• DATA EXTRACT:
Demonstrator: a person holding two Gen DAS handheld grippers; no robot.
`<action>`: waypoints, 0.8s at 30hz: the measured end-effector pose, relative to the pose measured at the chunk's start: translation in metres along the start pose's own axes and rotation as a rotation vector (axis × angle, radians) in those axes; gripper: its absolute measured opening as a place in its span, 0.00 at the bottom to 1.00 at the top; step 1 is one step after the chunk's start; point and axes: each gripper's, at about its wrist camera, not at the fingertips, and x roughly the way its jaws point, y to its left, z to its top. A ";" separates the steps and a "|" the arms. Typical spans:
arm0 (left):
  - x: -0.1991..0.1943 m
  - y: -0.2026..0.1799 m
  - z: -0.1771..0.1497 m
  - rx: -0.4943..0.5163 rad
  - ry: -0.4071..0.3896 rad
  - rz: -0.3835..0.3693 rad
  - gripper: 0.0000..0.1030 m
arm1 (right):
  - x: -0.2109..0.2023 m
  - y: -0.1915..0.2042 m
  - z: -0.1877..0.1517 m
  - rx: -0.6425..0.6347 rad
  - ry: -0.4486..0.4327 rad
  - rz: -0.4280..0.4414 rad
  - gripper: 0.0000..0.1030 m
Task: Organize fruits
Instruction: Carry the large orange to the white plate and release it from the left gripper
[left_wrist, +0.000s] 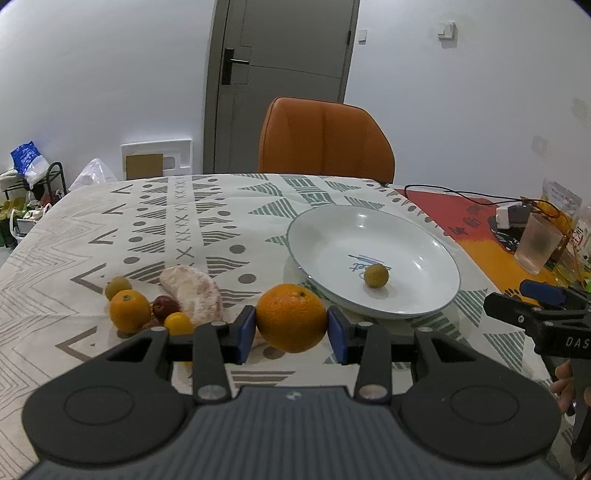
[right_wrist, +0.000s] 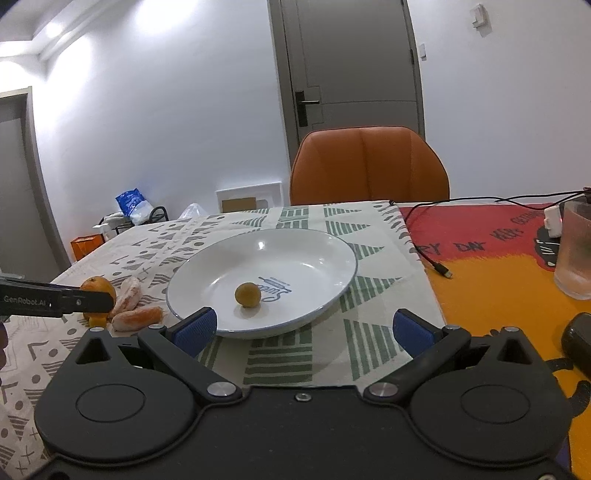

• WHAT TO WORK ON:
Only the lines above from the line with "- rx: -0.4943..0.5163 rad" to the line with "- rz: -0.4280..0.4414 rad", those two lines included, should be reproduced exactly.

• EXERCISE RESPONSE:
  - rx: -0.4943..0.5163 rad
  - ry: -0.4071..0.3896 rad
  - rz: -0.3835..0.3693 rad
  - gripper: 0.0000..0.1030 m
arm1 (right):
  - x: -0.2109..0.2023 m
  - y: -0.1915..0.2042 m
  - z: -0.1877..0.1517 m
  - rx: -0.6425..0.6347 rad
  - ry: -0.4486..0.4327 rad
  - rz: -0.4280..0.4414 rad

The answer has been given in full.